Apprendre à partir des échecs et des erreurs
L’échec a un potentiel destructeur et un potentiel constructif. C’est vous qui allez déterminer et cultiver un aspect plutôt qu’un autre, selon votre perspective, vos pensées, votre monologue intérieur et votre perception de vous-même.
Les études mettent en relief l’aspect constructif de l’échec puisqu’il semble augmenter les chances de succès d’un projet futur grâce aux apprentissages réalisés (Shepherd et Al., 2009).
Réflexion constructive versus destructive
La mort des entreprises et des startups est la norme : c’est ce qui arrive dans la majorité des cas (INSEE, 2011). Le véritable échec n’est donc pas tant dans la mort de l’entreprise, mais plutôt dans le fait de rester bloqué sur l’échec et de ne pas tirer d’enseignements de la fin du projet entrepreneurial.
Il est important de se poser des questions constructives plutôt que destructives :
- Les questions constructives permettent de tirer des enseignements, des informations et de la valeur : « Qu’est-ce que j’ai appris de cet échec ? », « Au-delà de cet échec, qu’est-ce que cette aventure m’a apporté ou quelles compétences j’ai pu développer ? », « Si la situation devait se reproduire, qu’est-ce que je pourrais changer dans ma façon de faire pour obtenir un meilleur résultat ? » « Comment pourrais-je anticiper ce type de situation à l’avenir ? »

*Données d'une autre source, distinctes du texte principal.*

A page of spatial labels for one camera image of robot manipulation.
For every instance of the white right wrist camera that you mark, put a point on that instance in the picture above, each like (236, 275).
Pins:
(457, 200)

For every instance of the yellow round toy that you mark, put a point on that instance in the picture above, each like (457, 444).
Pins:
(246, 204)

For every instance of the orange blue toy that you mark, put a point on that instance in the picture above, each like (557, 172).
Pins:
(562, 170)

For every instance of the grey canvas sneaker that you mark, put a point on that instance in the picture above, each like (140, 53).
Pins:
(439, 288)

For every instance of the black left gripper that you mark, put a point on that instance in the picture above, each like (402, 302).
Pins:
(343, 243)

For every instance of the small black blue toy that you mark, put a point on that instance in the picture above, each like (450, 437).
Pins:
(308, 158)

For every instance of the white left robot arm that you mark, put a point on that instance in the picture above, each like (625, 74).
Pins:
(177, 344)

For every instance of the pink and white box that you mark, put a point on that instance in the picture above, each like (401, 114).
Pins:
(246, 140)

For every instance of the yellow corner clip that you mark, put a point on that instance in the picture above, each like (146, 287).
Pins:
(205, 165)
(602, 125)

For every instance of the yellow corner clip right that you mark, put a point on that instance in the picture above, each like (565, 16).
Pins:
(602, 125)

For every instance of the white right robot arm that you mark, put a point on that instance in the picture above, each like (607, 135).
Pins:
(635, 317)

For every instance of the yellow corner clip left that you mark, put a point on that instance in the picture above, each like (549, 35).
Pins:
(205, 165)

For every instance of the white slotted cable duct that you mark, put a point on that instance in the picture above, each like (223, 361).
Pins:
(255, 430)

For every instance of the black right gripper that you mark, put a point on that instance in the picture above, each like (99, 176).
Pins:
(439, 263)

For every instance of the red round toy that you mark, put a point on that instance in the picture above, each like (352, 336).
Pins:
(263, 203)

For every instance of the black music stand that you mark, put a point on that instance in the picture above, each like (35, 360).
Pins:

- Les questions destructives ne font que détruire notre estime, notre moral et notre motivation. En psychologie on parle de ruminations mentales, il s’agit de ressasser des pensées négatives centrées sur le problème sans aspect constructif. C’est comme s’infliger des coups de fouet, la seule différence est que la douleur est mentale et non physique.
Risques de non apprentissage par l’échec
« N’ayez pas peur de faire une erreur. Mais faites en sorte de ne pas faire la même erreur deux fois », Akio Morita, fondateur de Sony
L’échec étant passé et impossible à modifier, la seule action positive qu’il nous reste est d’en tirer des enseignements. Le plus gros risque serait de ne pas en tirer de leçons car on cumule l’échec et le risque de le reproduire.
Il y a deux façons de ne pas apprendre de l’échec :
- Ne pas tirer de leçon de l’échec : comme l’échec de l’entreprise est très désagréable, on peut être tenté de réagir par un mécanisme d’évitement, on fait tout pour éviter de repenser ou d’analyser l’échec. Il peut y avoir une sorte de fuite en avant avec un surinvestissement dans d’autres projets ou domaines pour éviter d’y penser. Dans ce type de fonctionnement, il y a une reconstruction précipitée sans acceptation et sans apprentissage, donc sans les fondements importants pour avancer intelligemment.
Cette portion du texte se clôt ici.